Detailed factual allegations are not required, but "[t]hreadbare recitals of the elements of a cause of action, supported by mere conclusory statements, do not suffice," Ashcroft v. Iqbal, 129 S.Ct. 1937, 1949 (2009) (citing Bell Atlantic Corp. v. Twombly, 550 U.S. 544, 555, 127 S.Ct. 1955 (2007)), and courts "are not required to indulge unwarranted inferences," Doe I v. Wal-Mart Stores, Inc., 572 F.3d 677, 681 (9th Cir. 2009) (internal quotation marks and citation omitted). Under section 1983, Plaintiff must demonstrate that each defendant personally participated in the deprivation of his rights. Iqbal, 129 S.Ct. at 1949; Jones v. Williams, 297 F.3d 930, 934 (9th Cir. 2002). This requires the presentation of factual allegations sufficient to state a plausible claim for relief. Iqbal, 129 S.Ct. at 1949-50; Moss v. U.S. Secret Service, 572 F.3d 962, 969 (9th Cir. 2009). Plaintiff's lodged second amended complaint simply states that officer E. Delanda deprived Plaintiff from all exercise from December 14, 2006 to March 27, 2007. This alone is insufficient to demonstrate how E. Delanda has personally participated in the deprivation of Plaintiff's rights and thus fails to state a claim. See Iqbal, 129 S.Ct. at 1949; Jones v. Williams, 297 F.3d 930, 934 (9th Cir. 2002).

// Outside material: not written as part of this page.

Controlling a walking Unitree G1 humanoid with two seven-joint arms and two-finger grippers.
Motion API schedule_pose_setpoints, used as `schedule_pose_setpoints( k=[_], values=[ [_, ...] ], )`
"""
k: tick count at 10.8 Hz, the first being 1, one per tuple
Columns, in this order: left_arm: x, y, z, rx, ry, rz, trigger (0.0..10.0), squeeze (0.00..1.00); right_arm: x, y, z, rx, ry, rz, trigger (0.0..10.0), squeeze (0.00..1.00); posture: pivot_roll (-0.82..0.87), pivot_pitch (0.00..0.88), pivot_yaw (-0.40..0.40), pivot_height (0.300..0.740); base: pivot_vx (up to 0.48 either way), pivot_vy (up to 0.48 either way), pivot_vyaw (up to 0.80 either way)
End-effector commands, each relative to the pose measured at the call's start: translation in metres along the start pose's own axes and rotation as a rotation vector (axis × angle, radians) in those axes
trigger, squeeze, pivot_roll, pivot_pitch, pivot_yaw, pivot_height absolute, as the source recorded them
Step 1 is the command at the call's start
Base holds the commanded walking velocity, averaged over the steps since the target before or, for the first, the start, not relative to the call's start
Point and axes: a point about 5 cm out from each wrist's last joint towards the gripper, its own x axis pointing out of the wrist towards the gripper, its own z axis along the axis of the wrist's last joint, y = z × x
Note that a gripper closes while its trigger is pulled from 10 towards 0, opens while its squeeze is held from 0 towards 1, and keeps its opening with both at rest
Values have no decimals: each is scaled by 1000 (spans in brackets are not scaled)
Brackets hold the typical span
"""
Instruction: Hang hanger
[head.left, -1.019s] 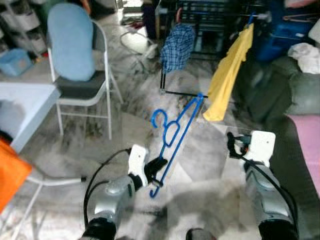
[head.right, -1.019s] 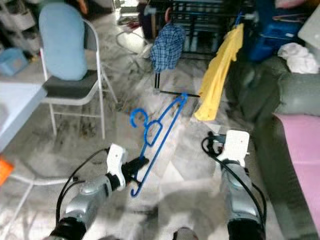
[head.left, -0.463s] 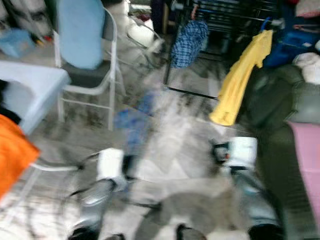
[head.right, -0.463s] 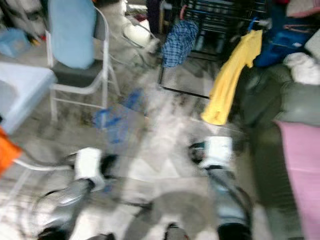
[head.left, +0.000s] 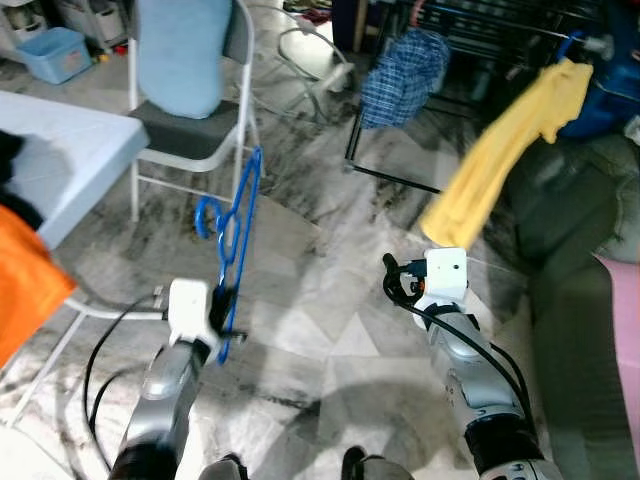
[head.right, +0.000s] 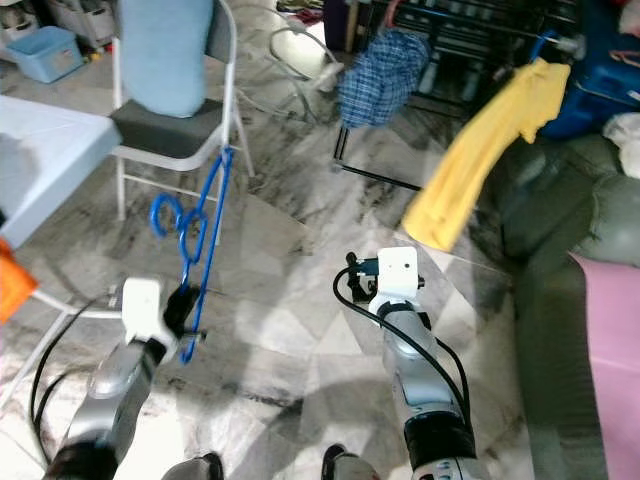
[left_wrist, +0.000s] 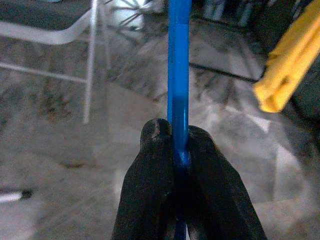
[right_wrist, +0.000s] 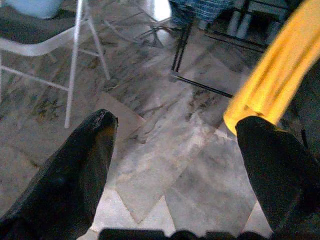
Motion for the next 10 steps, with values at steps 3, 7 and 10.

Moreover, even if Plaintiff plead sufficient facts to even reach the substance of his claims, there are still two requirements that must be met to show an Eighth Amendment violation. Farmer v. Brennan, 511 U.S. 825, 834 (1994). First, the deprivation must be, objectively, sufficiently serious. Id. (quotation marks and citation omitted). The objective component is contextual and responsive to contemporary standards of decency. Second, prison officials must have a sufficiently culpable state of mind, which for conditions-of-confinement claims is one of deliberate indifference. Farmer, 511 U.S. at 834 (quotation marks omitted). Prison officials act with deliberate indifference when they know of and disregard an excessive risk to inmate health or safety. Farmer, 511 U.S. at 837 (quotation marks omitted). Even assuming that Plaintiff's simple assertion that E. Delanda denied Plaintiff of "all" exercise for a little over three months and that was sufficient to meet the objective component, the Court finds that Plaintiff fails to meet the subjective element of his Eighth Amendment claim because he has not linked the E. Delanda to any actions or omissions suggesting deliberate indifference. See Farmer, 511 U.S. at 834.
III. Conclusion and Order
Based on the foregoing, it is HEREBY ORDERED that Plaintiff's motion to amend, filed January 24, 2011, is DENIED WITHOUT PREJUDICE.